Theme: Loss and Sorrow
Content: An incredibly beautiful sonnet sadly reflecting on past sorrows but culminating, as usual, in the comfort he finds in his subject.
When to the sessions
of sweet silent
thought
I summon
up remembrance
of things past,
I sigh
the lack of many a thing I sought,
And with old woes
new wail my dear
time's waste.
- Beautiful reflection of times past and regret.
- A flood of s words (and assonance) make this one of the softest sonnets in the canon.

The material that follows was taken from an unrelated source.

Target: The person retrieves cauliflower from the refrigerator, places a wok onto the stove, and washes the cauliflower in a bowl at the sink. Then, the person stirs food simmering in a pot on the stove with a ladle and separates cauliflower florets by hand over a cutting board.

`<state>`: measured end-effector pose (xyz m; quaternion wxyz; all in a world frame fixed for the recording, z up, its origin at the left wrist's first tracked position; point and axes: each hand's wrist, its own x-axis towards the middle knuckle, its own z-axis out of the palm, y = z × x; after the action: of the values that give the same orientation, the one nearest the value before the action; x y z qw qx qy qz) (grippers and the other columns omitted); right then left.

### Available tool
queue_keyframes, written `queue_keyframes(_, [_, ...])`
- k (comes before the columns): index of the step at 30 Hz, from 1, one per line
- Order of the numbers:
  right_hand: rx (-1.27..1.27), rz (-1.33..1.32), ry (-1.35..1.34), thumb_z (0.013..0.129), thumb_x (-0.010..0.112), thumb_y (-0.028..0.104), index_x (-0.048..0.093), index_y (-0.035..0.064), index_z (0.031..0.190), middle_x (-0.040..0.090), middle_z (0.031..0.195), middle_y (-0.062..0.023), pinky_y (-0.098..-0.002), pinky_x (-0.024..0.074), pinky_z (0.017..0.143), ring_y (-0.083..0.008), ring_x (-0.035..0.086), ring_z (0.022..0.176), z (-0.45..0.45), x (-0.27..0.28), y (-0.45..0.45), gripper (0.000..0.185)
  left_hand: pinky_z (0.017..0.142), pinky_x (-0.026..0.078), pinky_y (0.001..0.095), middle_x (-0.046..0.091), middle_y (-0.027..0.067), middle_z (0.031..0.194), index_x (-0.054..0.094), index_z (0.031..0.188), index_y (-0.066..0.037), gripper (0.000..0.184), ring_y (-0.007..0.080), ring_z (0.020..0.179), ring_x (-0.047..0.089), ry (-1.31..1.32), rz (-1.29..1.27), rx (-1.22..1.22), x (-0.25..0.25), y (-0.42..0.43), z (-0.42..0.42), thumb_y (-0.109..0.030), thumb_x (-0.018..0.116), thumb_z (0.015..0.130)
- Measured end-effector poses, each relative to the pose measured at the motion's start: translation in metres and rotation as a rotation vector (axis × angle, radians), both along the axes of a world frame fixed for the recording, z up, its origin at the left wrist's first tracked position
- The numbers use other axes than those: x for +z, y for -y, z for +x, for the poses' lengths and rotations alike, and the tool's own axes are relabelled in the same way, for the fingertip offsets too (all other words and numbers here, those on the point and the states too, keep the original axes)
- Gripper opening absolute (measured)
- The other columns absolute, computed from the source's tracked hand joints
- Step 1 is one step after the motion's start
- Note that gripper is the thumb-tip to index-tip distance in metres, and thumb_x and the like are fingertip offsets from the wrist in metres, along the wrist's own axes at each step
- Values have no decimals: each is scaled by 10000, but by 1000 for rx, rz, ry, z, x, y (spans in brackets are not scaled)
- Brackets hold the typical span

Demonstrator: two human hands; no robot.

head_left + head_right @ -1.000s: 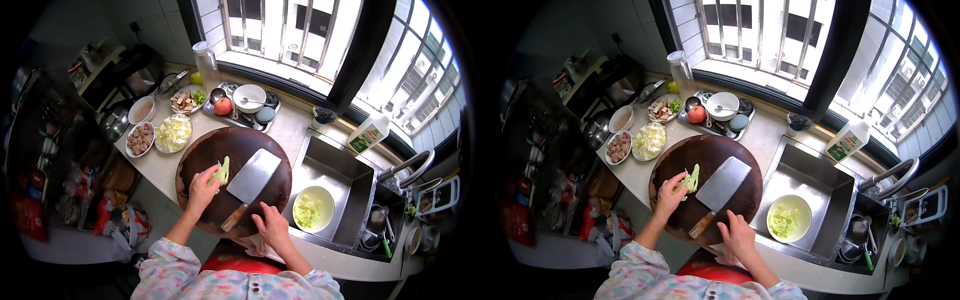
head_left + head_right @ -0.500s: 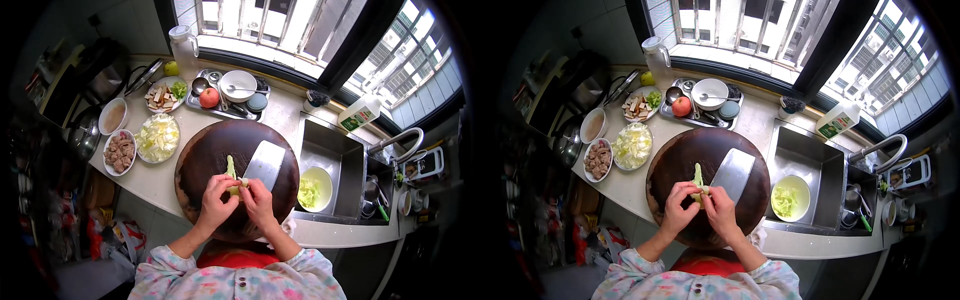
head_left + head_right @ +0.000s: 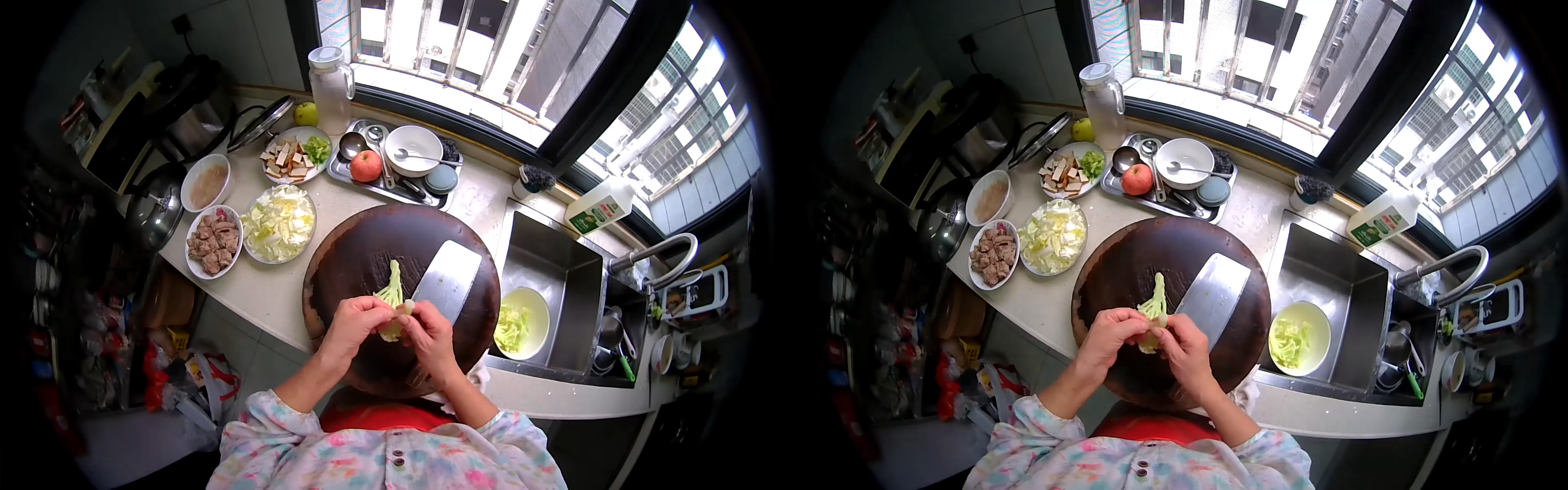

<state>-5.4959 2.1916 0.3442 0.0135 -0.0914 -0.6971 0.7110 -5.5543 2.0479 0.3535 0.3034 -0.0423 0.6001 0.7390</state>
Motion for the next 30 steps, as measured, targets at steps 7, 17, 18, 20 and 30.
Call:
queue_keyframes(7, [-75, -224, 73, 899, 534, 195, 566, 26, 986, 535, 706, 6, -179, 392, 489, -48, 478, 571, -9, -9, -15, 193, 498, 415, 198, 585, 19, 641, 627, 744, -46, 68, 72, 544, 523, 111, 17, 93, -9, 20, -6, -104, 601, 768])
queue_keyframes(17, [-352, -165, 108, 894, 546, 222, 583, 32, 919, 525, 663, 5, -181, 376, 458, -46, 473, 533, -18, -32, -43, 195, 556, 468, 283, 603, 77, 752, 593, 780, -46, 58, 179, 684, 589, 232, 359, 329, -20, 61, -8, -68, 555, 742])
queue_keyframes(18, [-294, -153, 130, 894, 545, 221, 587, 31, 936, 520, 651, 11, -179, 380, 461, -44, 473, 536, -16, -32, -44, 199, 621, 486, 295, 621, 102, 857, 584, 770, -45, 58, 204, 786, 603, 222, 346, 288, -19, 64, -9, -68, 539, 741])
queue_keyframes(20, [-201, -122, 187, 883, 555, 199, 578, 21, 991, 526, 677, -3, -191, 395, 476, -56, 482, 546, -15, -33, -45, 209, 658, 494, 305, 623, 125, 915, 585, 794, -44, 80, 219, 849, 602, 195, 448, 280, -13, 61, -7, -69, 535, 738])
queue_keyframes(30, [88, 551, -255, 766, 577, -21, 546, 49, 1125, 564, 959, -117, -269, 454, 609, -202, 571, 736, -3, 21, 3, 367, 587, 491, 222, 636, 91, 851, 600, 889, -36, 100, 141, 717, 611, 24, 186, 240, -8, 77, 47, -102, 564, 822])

- A flood of assonance on woe is now introduced with woe, wail, waste.
Then can I drown
an eye unused
to flow
For precious
friends hid in
death's dateless
night,
And weep
afresh love's
long-since-cancelled woe,
And moan th' expense
of many a vanished
sight.
- Beautifully emotive quatrain missing friends who have died and sights that have now been lost.
- The author indicates he is a man not easily driven to tears.
- The past of Q1 extends to the long-since-cancelled past.
- Emphasis on woe continues with weep and woe.
Then can I grieve
at grievances
foregone,
And heavily from
woe to woe
tell o'er
The sad
account of fore-bemoaned
moan,
Which
I new pay as
if not paid before.
- Then can I opens Q3 as it did Q2.
- Feelings of sadness double up in this quatrain with grieve, grievances; woe, woe; bemoaned, moan; pay, paid.
But if the while I think on thee, dear friend,
All losses
are restored,
and sorrows
end.
- The author eventually finds comfort by thinking of his subject who, in just their passive state, provides the needed solace.